RBI has now announced the subscription dates for the issue of IINSS-Cs as under:
Opening Date: Dec 23, 2013
Closing Date: Dec 31, 2013 [can be closed earlier too with prior notice.]

Sale / Distribution of IINSS-Cs would be done by RBI thru' SBI and its associate banks, Nationalised Banks, three Private Banks (ICICI, HDFC and Axis) and Stock Holding Corporation of India Ltd.

In addition, RBI has clarified certain issues.
- As mentioned earlier, interest rate would be equal to CPI Inflation Rate + 1.5%. However, if the inflation rate is negative, then the floor rate of interest would be 1.5%. In other words, there would be no negative interest.

- Interest will be accrued and compounded with the principal every 6 months; and paid along-with the principal on maturity

- IINSS-C would be issued in the form of Bond Ledger Account with RBI and a Certificate of Holding would be issued to the investor

- Joint holding is permitted

- Penalty for premature encashment is 50% of the last payable interest amount. So if the last interest payable is Rs.1000, Rs.500 would be charged as penalty.

-  There is no TDS (unless otherwise notified by the Govt. of India)

However, as mentioned in earlier blog, two issues act as a dampener.

One, of course, being the volatility in the interest rates. Given that Indian investors have traditionally preferred guaranteed-return products, variable interest product may not find much favour with them. More so, with an investment cap of Rs.5 lakhs, the product is targeted to low-income group who may not have the risk appetite to see their returns fall. Competing products such as tax-free bonds, banks FDs etc. would most probably be their preferred investment.

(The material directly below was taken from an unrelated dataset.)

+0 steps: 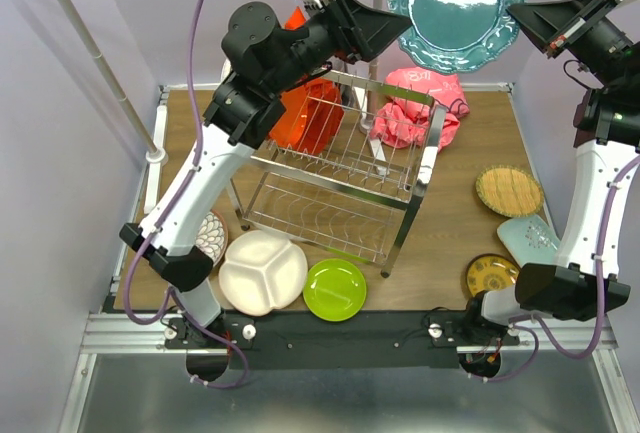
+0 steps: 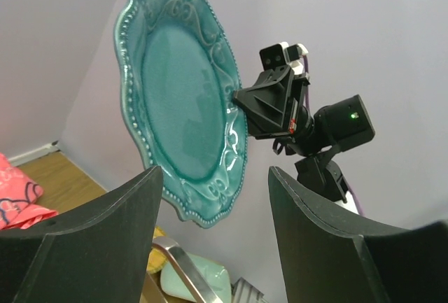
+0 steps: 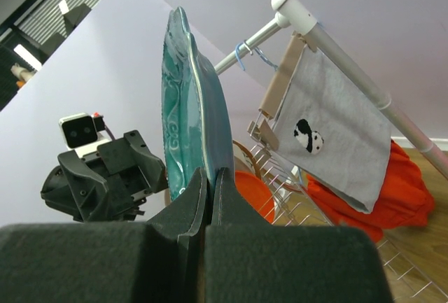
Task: Load the plates into the dish rack
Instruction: Pass the plate from the right arm to the left
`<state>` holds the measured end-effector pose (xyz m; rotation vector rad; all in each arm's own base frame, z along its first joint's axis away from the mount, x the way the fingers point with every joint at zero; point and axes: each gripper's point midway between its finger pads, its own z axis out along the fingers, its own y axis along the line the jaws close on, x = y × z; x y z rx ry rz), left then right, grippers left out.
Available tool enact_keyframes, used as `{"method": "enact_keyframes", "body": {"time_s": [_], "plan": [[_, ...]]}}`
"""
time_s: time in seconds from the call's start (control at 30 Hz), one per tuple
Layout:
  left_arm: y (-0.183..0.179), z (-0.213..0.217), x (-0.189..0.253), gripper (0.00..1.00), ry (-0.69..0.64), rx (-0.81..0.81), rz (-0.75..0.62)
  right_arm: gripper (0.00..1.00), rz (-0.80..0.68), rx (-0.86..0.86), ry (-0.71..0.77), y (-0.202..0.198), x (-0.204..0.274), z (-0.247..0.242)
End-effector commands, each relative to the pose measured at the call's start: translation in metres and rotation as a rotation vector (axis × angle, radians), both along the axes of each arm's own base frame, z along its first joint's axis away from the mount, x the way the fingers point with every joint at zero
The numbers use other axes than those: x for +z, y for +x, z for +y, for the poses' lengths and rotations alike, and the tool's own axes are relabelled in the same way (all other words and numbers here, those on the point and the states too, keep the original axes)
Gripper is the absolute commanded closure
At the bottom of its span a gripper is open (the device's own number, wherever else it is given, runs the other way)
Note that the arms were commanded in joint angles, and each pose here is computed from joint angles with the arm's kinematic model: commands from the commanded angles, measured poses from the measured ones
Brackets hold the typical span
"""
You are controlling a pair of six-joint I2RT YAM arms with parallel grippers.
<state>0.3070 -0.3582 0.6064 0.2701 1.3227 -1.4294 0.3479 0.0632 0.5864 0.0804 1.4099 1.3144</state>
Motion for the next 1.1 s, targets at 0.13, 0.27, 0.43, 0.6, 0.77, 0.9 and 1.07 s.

Two, is the tax. Since interest income is fully taxable as per the person's income slab rate, IINSS-Cs would not be of much interest to the investors in higher income tax brackets. So IINSS-Cs would mainly find favour with the investors in nil / low income tax bracket (assuming, of course, that they are Ok with interest moving up and down every month). By the way, the tax would have to be paid every year on the interest accrued even though you would receive this interest only on maturity. So there could be a small cash-flow issue too.